In risposta, questa settimana Pechino ha lanciato una nuova tornata di stimoli monetari, comprese iniezioni di liquidità e tagli dei tassi di riferimento, volti ad attutire il colpo dello shock tariffario. Tuttavia gli analisti avvertono che lo stimolo da solo potrebbe non compensare completamente l’effetto frenante derivante dall’indebolimento della domanda esterna e da una prolungata recessione immobiliare, che ha già indebolito i consumi interni.
Anche il surplus commerciale della Cina è destinato a ridursi drasticamente, dai 102,6 miliardi di dollari di marzo ai circa 89 miliardi di dollari di aprile, poiché persiste il disallineamento tra esportazioni vacillanti e importazioni ancora in calo.
Con il Politburo che si impegna a sostenere le imprese e i lavoratori più colpiti e il vicepresidente della Commissione nazionale per lo sviluppo e la riforma che esprime fiducia nel raggiungimento dell’obiettivo di crescita del 5% per il 2025, i politici si trovano ad affrontare un delicato atto di equilibrio tra sostegno fiscale, stabilità finanziaria e riequilibrio economico a lungo termine.

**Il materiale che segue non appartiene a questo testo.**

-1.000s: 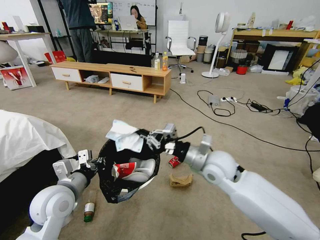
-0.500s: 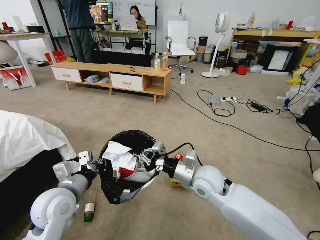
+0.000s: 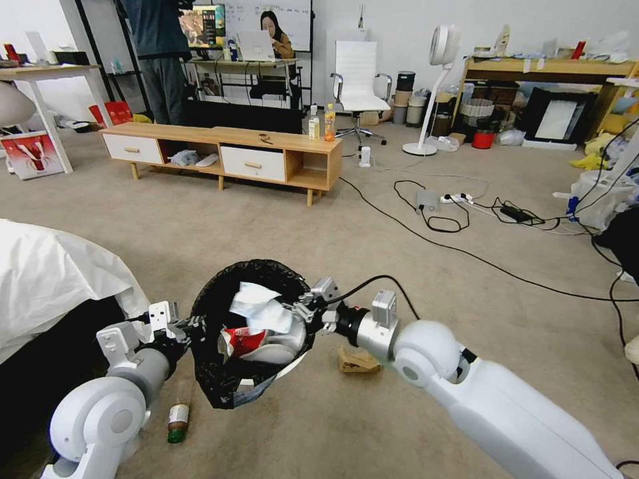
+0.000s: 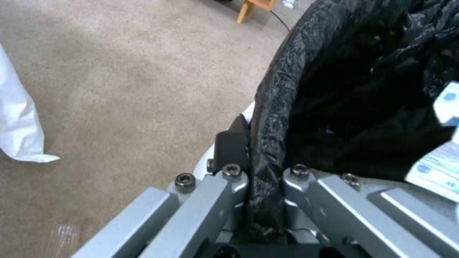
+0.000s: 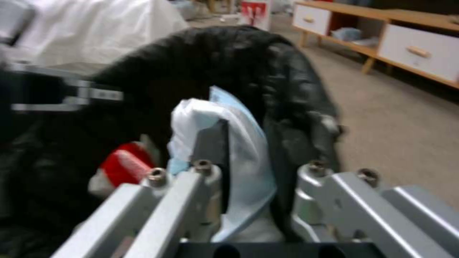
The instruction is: Pick up the trash bin and place the garbage on the floor into it.
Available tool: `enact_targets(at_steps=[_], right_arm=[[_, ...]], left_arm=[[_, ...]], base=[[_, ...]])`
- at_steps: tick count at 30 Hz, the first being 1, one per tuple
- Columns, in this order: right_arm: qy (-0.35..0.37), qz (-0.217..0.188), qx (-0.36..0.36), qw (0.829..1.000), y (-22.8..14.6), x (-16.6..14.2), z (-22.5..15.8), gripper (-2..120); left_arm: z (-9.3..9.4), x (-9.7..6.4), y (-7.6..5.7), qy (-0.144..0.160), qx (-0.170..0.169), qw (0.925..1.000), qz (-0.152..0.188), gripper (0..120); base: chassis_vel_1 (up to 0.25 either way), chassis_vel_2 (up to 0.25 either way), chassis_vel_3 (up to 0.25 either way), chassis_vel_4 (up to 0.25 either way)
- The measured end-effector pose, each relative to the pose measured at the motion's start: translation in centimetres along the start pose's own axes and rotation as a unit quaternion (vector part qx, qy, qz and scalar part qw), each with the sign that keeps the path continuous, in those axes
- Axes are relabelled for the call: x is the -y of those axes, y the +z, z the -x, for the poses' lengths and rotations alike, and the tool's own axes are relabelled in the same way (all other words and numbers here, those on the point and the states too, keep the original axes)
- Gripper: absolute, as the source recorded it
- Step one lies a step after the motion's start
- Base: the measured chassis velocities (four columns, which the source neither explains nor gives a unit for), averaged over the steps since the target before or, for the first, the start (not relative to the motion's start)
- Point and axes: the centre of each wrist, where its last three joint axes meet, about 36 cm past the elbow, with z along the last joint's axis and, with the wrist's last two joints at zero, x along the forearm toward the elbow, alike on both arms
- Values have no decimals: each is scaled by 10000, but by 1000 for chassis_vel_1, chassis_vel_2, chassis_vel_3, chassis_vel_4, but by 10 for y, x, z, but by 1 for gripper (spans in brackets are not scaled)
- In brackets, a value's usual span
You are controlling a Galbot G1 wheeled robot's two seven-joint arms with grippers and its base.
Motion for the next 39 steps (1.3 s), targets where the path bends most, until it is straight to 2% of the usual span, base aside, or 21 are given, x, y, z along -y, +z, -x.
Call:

Nel breve termine tutti gli occhi saranno puntati sui colloqui con la Svizzera. Un risultato costruttivo potrebbe alleviare l’incertezza e riaprire i mercati delle esportazioni, mentre un crollo probabilmente intensificherebbe la recessione. Per ora, tuttavia, i dati di aprile servono da avvertimento precoce che la ripresa cinese trainata dalle esportazioni ha perso slancio e che la seconda economia mondiale potrebbe aver bisogno di qualcosa di più che di tariffe e stimoli per tracciare un percorso sostenibile.